2. Description of the Related Art With the progress of gene manipulation technology, useful proteins such as cytokines existing in the living body, which are promising for the treatment of various diseases, have been discovered one after another, and researches for developing applications as pharmaceuticals have been actively conducted. Among them, interleukin 12 is a cytokine composed of two proteins, P40 and P35 (Reference 1), and can be produced by a method of infecting insect cells with a genetically modified virus. Insect cells are generally subjected to flat culture using a monolayer flask or the like. (Reference 2)

[0003]

Interleukin 12
In the case of producing the drug as a drug, it is necessary to culture a large amount of insect cells in order to efficiently produce the interleukin 12 in a large amount. However, large-scale culture was difficult in flat culture. If a method for culturing a large amount of insect cells can be found, a method for mass-producing interleukin 12 will be established, and development of interleukin 12 as a drug will be opened.

[0004]

DISCLOSURE OF THE INVENTION The present inventors aimed to establish a method for mass-cultivating insect cells, and made it possible to carry out mass-culturing by stirring culture when culturing insect cells.

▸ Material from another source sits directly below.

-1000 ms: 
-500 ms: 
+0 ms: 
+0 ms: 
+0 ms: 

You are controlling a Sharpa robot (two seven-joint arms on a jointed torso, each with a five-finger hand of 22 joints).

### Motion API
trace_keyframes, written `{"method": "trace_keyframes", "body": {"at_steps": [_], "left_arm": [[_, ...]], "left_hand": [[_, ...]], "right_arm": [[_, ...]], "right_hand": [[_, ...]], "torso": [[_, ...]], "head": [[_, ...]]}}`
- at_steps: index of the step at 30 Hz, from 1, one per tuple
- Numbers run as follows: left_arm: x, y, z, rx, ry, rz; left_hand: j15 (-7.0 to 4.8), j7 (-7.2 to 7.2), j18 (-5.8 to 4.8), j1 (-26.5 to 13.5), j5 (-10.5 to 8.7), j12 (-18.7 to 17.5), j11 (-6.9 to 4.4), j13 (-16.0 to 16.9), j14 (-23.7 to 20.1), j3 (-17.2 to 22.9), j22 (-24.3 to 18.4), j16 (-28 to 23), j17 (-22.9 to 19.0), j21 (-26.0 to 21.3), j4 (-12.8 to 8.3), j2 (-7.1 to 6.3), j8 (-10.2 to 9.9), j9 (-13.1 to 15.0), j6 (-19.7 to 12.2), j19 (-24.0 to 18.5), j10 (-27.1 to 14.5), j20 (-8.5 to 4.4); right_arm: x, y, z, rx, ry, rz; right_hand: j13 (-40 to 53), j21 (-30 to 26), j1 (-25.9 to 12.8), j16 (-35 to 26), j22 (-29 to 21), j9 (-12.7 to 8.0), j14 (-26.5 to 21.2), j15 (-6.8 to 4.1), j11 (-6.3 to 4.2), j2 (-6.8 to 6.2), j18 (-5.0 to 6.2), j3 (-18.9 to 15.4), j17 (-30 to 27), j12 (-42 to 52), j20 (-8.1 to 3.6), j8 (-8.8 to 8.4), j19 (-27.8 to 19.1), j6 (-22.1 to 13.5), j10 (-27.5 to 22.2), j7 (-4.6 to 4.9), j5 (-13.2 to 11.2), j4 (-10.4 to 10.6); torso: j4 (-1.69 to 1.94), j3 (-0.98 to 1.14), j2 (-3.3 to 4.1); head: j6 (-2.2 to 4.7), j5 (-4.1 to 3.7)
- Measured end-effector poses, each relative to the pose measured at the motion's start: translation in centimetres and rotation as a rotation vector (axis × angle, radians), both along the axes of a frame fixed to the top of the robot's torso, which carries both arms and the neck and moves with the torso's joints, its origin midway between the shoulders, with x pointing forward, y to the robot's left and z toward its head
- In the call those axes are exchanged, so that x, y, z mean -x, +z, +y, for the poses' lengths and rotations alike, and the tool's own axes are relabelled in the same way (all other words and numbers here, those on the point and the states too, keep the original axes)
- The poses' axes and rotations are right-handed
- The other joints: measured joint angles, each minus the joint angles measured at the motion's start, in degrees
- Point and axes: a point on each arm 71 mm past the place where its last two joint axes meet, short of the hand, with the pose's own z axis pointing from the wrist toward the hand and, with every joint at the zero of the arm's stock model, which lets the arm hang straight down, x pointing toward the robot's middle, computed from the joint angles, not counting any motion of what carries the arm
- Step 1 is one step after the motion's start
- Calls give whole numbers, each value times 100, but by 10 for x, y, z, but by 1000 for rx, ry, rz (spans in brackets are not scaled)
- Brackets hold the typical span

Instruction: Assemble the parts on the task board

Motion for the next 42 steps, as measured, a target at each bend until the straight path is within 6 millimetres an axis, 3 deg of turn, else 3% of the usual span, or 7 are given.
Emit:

That is, the present invention "manufactures interleukin 12 characterized by culturing an insect cell by stirring when the insect cell is infected with a gene recombinant virus encoding interleukin 12 to produce interleukin 12. Law. "

[0006]

BEST MODE FOR CARRYING OUT THE INVENTION Examples of the interleukin 12 obtained by the production method of the present invention include human interleukin 12 and mammalian interleukin 12, and the present invention is particularly preferably applied to the production of dog interleukin 12.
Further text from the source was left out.